* WHAT YOU SHOULD DO
I need the lines from the one holding "the blue lanyard" to the last line of the data below repeated exactly, both included, without pictures.

::::::::

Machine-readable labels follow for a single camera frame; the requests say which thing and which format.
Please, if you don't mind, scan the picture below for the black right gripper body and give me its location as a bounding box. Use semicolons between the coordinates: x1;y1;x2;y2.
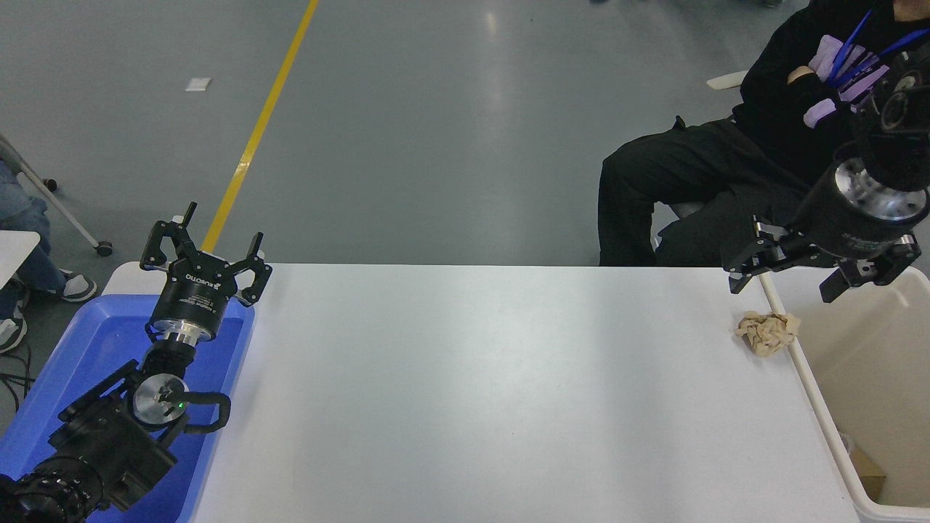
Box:
790;165;918;261

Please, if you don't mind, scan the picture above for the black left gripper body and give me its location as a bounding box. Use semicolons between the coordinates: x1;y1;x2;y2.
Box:
150;261;245;341

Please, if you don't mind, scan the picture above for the crumpled tan paper ball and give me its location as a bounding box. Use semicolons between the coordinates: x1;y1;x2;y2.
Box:
735;311;802;357

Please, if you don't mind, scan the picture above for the large pale plastic bin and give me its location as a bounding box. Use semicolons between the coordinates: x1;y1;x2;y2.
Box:
758;263;930;523

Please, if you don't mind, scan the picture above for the grey metal stand with casters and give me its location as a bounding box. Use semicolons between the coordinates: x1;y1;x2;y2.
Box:
0;134;114;257

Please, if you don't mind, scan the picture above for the blue plastic tray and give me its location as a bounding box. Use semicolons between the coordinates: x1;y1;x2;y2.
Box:
0;293;256;523

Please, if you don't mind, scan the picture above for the person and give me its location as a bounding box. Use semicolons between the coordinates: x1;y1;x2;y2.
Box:
597;0;930;267
0;160;100;354

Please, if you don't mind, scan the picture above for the small white table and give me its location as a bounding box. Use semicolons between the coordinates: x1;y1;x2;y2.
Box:
0;230;41;289

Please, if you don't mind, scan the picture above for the blue lanyard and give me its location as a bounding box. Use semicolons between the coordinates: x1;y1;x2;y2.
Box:
828;9;930;82

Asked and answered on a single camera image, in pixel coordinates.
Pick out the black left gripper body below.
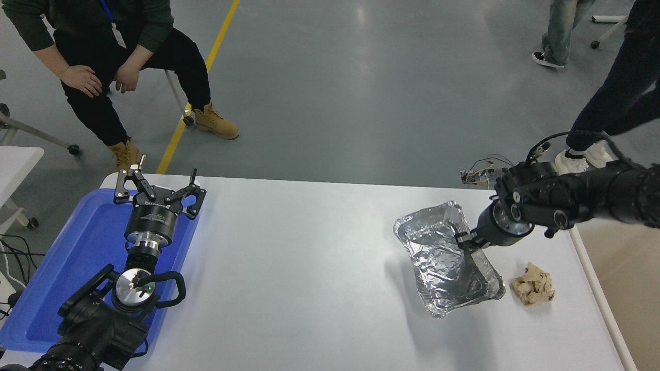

::::::::

* RESPONSE TO THIS EXERCISE
Please, if you don't mind, scan the picture above for the blue lanyard and give me its location as a bounding box. Use semicolons between the coordinates: x1;y1;x2;y2.
Box:
828;9;930;82

Asked and answered on a single camera image, in pixel coordinates.
Pick out the black left gripper body below.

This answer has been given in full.